# X-Men: Zukunft ist Vergangenheit in der Filmkritik: Schwächster Teil der Serie



## SandroOdak (21. Mai 2014)

Jetzt ist Deine Meinung zu *X-Men: Zukunft ist Vergangenheit in der Filmkritik: Schwächster Teil der Serie* gefragt. 


				Bitte beachtet: Der Kommentarbereich wird gemäß der Forenregeln moderiert.





			Dieser Inhalt steht nur eingeloggten Mitgliedern zur Verfügung.
        

 Zum Artikel: X-Men: Zukunft ist Vergangenheit in der Filmkritik: Schwächster Teil der Serie


----------



## Odin333 (21. Mai 2014)

Verdammt! Als ich die Kritik gelesen habe, habe ich einene ordentlichen Schock bekommen.
Der Film, auf den ich mich seit dem Ersten Trailer wie ein kleines Kind freue und dessen Trailer mich wirklich gefesselt und meine Spannung immer weiter erhöht haben, soll "der schwächste Teil der Serie sein?

Ich habe mir dann sofort andere Kritiken gesucht und bin jetzt doch ein ganzes Stück erleichtert, dass die pcgames-Kritik aus dem Rahmen zu fallen scheint.

filmstarts.de:
"Fazit: Es war schon beeindruckend, wie stimmig Joss Whedon all seine Superhelden in „Marvel’s The Avengers“ unter einen Hut bekommen hat. Aber Bryan Singer setzt mit „X-Men: Zukunft ist Vergangenheit“ nun sogar noch einen drauf. "


----------



## sauerlandboy79 (21. Mai 2014)

"Zusammen mit Ravens (Jennifer Lawrence) Blut,..."

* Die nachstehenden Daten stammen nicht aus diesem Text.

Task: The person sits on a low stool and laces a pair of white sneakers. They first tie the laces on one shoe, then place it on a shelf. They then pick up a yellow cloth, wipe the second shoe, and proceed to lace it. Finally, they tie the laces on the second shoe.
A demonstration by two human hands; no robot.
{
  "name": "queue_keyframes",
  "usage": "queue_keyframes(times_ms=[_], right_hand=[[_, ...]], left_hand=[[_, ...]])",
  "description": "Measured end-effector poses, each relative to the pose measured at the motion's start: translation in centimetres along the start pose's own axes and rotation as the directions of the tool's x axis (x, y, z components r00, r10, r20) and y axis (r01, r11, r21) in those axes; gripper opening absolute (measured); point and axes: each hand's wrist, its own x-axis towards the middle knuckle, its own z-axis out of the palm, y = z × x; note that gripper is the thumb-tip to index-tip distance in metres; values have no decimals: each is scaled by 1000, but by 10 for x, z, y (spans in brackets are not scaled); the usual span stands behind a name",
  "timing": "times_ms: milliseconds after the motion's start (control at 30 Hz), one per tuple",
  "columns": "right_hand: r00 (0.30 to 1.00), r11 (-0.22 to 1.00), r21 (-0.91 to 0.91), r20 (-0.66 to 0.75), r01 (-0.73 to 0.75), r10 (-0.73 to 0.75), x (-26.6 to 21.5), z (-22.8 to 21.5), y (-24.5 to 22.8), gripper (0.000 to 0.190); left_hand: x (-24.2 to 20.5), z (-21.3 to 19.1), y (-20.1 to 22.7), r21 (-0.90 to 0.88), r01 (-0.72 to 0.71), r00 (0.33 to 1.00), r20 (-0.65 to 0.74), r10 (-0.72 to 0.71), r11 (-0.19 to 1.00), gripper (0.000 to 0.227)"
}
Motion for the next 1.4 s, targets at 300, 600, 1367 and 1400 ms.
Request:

Wer findet dort den Fehler? 

Zum Film allgemein:
Den bisherigen Reviews nach zu urteilen wohl endlich wieder ein lang ersehnter, guter "X-Men". Wenn er besser als First Class oder Wolverine ist (was wohl das kleinste Problem ist), dann wäre ich schon froh.


----------



## xNomAnorx (21. Mai 2014)

Werd den Film heute Abend sehen und bin schon sehr gespannt. Die Kritiken stimmen mich bisher recht positiv, mit denen hier auf pcgames hab ich sowieso fast nie übereingestimmt


----------



## Matthias Dammes (21. Mai 2014)

Ich sehe ihn am Wochenende und freue mich ebenfalls drauf.
Mit Sandros Meinung bei Filmkritiken konnte ich schon öfters nicht übereinstimmen.^^


----------



## OldShatterhand (21. Mai 2014)

MatthiasDammes schrieb:


> Mit Sandros Meinung bei Filmkritiken konnte ich schon öfters nicht übereinstimmen.^^


 
dito. Vielleicht solltet ihr ihm den Stift wegnehmen.


----------



## RedDragon20 (21. Mai 2014)

Das Prequel "First Class" fand ich eigentlich ziemlich genial. Der letzte Wolverine-Film war eher trashige Mischung aus Asia-Kultur und westlicher Action. 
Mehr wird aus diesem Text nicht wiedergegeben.